Exercise >> Exactly reproduce the lines beginning with the line that includes "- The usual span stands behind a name" and ending with the last line of the data.
※ ※ ※
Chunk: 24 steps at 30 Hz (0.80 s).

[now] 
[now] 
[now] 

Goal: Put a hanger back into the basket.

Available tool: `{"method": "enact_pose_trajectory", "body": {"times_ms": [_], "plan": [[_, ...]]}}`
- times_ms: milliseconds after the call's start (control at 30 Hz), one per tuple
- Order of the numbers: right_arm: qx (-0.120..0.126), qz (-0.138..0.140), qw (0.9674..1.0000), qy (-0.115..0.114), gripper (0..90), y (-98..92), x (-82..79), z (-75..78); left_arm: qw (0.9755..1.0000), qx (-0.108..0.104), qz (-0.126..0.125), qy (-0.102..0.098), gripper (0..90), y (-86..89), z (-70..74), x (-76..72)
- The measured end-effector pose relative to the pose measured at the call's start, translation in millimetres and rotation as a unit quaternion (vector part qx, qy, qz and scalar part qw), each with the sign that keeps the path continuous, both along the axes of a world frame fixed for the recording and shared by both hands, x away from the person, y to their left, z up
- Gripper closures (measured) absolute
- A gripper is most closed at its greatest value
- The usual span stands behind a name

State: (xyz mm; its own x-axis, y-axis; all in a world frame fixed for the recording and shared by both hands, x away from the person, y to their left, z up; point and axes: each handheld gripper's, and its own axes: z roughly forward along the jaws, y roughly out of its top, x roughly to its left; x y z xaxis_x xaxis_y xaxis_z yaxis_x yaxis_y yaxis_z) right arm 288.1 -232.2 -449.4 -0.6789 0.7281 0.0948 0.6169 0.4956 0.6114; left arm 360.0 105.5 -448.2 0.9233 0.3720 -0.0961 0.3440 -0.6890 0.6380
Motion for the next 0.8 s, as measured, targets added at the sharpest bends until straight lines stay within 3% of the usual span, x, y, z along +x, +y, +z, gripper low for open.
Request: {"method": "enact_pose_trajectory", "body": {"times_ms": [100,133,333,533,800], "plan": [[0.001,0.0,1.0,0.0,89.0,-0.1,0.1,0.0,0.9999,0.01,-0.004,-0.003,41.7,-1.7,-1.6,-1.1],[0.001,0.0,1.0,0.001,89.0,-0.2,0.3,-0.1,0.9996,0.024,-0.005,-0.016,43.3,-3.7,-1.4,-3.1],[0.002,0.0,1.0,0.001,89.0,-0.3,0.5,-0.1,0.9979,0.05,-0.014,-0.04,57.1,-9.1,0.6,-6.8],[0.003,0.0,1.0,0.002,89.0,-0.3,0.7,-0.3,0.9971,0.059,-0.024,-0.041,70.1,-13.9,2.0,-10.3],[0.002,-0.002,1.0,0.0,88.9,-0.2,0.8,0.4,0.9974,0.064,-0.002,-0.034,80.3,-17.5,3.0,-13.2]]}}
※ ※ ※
Answer area >>
- The usual span stands behind a name

State: (xyz mm; its own x-axis, y-axis; all in a world frame fixed for the recording and shared by both hands, x away from the person, y to their left, z up; point and axes: each handheld gripper's, and its own axes: z roughly forward along the jaws, y roughly out of its top, x roughly to its left; x y z xaxis_x xaxis_y xaxis_z yaxis_x yaxis_y yaxis_z) right arm 288.1 -232.2 -449.4 -0.6789 0.7281 0.0948 0.6169 0.4956 0.6114; left arm 360.0 105.5 -448.2 0.9233 0.3720 -0.0961 0.3440 -0.6890 0.6380
Motion for the next 0.8 s, as measured, targets added at the sharpest bends until straight lines stay within 3% of the usual span, x, y, z along +x, +y, +z, gripper low for open.
Request: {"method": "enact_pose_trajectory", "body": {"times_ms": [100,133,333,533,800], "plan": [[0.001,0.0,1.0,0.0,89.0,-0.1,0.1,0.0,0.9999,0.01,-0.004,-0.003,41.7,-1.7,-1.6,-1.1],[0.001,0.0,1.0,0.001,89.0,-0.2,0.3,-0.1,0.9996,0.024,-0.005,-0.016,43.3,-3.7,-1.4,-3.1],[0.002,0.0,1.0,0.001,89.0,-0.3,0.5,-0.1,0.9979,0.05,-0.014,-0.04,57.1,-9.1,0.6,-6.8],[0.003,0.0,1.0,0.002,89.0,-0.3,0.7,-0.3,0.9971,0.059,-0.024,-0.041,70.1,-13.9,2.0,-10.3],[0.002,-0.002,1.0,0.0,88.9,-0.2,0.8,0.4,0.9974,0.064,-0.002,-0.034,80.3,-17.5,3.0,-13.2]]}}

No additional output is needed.